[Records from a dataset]
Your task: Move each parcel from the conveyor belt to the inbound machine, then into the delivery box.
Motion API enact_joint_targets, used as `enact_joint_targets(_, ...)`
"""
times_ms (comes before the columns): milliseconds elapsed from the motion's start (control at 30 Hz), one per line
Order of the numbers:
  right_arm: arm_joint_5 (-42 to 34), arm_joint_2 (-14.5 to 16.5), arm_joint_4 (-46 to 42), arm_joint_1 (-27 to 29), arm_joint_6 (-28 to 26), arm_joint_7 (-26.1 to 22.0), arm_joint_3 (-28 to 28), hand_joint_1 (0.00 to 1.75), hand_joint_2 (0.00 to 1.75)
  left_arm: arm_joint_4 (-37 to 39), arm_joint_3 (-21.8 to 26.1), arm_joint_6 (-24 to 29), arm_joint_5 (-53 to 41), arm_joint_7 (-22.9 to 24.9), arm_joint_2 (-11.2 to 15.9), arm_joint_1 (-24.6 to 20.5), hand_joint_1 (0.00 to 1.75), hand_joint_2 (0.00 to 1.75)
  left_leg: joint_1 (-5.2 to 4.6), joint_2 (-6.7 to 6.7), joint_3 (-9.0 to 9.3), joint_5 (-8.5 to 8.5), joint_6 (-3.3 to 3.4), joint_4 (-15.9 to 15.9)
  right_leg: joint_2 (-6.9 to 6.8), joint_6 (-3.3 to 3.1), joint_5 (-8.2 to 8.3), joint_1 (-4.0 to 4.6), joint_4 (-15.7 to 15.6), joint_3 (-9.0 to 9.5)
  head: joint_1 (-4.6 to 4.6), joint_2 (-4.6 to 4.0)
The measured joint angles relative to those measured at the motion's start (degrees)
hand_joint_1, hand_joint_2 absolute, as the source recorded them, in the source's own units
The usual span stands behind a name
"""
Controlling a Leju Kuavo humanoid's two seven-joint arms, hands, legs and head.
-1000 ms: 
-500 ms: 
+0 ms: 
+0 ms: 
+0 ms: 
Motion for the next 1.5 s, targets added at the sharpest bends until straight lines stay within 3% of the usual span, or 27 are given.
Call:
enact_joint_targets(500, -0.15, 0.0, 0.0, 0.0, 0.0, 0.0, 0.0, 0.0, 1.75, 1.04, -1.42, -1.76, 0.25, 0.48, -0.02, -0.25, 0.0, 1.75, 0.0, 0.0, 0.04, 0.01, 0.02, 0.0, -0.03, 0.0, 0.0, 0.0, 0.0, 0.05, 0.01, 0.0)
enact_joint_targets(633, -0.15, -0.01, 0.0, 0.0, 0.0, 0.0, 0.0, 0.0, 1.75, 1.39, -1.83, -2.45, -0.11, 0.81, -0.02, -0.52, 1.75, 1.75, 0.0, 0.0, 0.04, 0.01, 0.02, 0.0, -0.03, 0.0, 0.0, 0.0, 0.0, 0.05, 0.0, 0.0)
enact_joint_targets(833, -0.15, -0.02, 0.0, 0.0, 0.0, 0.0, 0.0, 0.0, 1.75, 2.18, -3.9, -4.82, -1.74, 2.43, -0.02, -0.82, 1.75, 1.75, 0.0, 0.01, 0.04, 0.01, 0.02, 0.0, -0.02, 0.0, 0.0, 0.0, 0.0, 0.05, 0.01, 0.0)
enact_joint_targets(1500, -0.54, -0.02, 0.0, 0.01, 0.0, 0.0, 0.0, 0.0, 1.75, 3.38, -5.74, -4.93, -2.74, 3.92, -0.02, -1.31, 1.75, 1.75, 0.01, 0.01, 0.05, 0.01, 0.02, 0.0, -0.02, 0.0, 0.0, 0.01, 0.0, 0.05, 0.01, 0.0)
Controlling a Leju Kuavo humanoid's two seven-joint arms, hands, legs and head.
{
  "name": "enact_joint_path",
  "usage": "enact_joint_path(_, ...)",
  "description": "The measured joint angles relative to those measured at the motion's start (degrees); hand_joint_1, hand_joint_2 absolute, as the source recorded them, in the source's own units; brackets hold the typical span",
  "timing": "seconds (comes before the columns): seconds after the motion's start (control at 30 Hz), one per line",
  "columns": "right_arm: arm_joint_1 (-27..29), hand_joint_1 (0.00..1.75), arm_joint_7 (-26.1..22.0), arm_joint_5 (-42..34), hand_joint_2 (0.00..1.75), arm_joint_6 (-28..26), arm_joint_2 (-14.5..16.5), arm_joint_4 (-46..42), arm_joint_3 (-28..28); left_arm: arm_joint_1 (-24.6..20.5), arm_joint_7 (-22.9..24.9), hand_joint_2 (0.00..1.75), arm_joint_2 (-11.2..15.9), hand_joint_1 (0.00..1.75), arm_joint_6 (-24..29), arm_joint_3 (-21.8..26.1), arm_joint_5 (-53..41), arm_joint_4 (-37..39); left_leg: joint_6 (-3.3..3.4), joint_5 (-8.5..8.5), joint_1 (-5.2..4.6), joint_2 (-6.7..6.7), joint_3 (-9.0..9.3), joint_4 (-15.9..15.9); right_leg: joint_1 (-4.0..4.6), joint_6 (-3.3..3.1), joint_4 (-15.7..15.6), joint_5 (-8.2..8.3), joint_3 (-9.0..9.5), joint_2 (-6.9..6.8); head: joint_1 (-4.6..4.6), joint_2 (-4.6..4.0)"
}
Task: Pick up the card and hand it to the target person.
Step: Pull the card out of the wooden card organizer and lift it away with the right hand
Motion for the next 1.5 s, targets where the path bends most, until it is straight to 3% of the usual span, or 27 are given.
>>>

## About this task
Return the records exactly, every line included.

## Expected output
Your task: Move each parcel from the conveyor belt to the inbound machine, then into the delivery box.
Motion API enact_joint_targets, used as `enact_joint_targets(_, ...)`
"""
times_ms (comes before the columns): milliseconds elapsed from the motion's start (control at 30 Hz), one per line
Order of the numbers:
  right_arm: arm_joint_5 (-42 to 34), arm_joint_2 (-14.5 to 16.5), arm_joint_4 (-46 to 42), arm_joint_1 (-27 to 29), arm_joint_6 (-28 to 26), arm_joint_7 (-26.1 to 22.0), arm_joint_3 (-28 to 28), hand_joint_1 (0.00 to 1.75), hand_joint_2 (0.00 to 1.75)
  left_arm: arm_joint_4 (-37 to 39), arm_joint_3 (-21.8 to 26.1), arm_joint_6 (-24 to 29), arm_joint_5 (-53 to 41), arm_joint_7 (-22.9 to 24.9), arm_joint_2 (-11.2 to 15.9), arm_joint_1 (-24.6 to 20.5), hand_joint_1 (0.00 to 1.75), hand_joint_2 (0.00 to 1.75)
  left_leg: joint_1 (-5.2 to 4.6), joint_2 (-6.7 to 6.7), joint_3 (-9.0 to 9.3), joint_5 (-8.5 to 8.5), joint_6 (-3.3 to 3.4), joint_4 (-15.9 to 15.9)
  right_leg: joint_2 (-6.9 to 6.8), joint_6 (-3.3 to 3.1), joint_5 (-8.2 to 8.3), joint_1 (-4.0 to 4.6), joint_4 (-15.7 to 15.6), joint_3 (-9.0 to 9.5)
  head: joint_1 (-4.6 to 4.6), joint_2 (-4.6 to 4.0)
The measured joint angles relative to those measured at the motion's start (degrees)
hand_joint_1, hand_joint_2 absolute, as the source recorded them, in the source's own units
The usual span stands behind a name
"""
Controlling a Leju Kuavo humanoid's two seven-joint arms, hands, legs and head.
-1000 ms: 
-500 ms: 
+0 ms: 
+0 ms: 
+0 ms: 
Motion for the next 1.5 s, targets added at the sharpest bends until straight lines stay within 3% of the usual span, or 27 are given.
Call:
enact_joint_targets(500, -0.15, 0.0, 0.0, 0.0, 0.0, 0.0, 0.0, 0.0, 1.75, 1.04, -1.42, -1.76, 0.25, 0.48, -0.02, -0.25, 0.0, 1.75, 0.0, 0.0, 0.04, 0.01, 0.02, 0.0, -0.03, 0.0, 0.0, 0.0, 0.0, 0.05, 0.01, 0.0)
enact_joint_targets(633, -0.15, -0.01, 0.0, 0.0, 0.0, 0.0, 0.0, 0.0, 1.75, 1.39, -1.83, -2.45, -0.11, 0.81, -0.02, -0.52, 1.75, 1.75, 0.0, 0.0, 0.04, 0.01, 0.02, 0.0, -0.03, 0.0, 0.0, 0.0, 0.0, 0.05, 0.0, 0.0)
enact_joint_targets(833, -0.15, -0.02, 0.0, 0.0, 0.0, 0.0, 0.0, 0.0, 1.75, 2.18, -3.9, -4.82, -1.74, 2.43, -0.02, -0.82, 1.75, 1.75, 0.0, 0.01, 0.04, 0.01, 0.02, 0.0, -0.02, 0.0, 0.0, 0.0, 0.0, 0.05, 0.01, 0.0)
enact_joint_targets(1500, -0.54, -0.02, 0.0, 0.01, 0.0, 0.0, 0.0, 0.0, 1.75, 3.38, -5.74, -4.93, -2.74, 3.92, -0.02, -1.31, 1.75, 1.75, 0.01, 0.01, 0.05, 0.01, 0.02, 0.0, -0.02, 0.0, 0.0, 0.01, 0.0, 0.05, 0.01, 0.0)
Controlling a Leju Kuavo humanoid's two seven-joint arms, hands, legs and head.
{
  "name": "enact_joint_path",
  "usage": "enact_joint_path(_, ...)",
  "description": "The measured joint angles relative to those measured at the motion's start (degrees); hand_joint_1, hand_joint_2 absolute, as the source recorded them, in the source's own units; brackets hold the typical span",
  "timing": "seconds (comes before the columns): seconds after the motion's start (control at 30 Hz), one per line",
  "columns": "right_arm: arm_joint_1 (-27..29), hand_joint_1 (0.00..1.75), arm_joint_7 (-26.1..22.0), arm_joint_5 (-42..34), hand_joint_2 (0.00..1.75), arm_joint_6 (-28..26), arm_joint_2 (-14.5..16.5), arm_joint_4 (-46..42), arm_joint_3 (-28..28); left_arm: arm_joint_1 (-24.6..20.5), arm_joint_7 (-22.9..24.9), hand_joint_2 (0.00..1.75), arm_joint_2 (-11.2..15.9), hand_joint_1 (0.00..1.75), arm_joint_6 (-24..29), arm_joint_3 (-21.8..26.1), arm_joint_5 (-53..41), arm_joint_4 (-37..39); left_leg: joint_6 (-3.3..3.4), joint_5 (-8.5..8.5), joint_1 (-5.2..4.6), joint_2 (-6.7..6.7), joint_3 (-9.0..9.3), joint_4 (-15.9..15.9); right_leg: joint_1 (-4.0..4.6), joint_6 (-3.3..3.1), joint_4 (-15.7..15.6), joint_5 (-8.2..8.3), joint_3 (-9.0..9.5), joint_2 (-6.9..6.8); head: joint_1 (-4.6..4.6), joint_2 (-4.6..4.0)"
}
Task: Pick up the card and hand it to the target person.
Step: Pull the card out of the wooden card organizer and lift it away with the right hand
Motion for the next 1.5 s, targets where the path bends most, until it is straight to 3% of the usual span, or 27 are given.
>>>

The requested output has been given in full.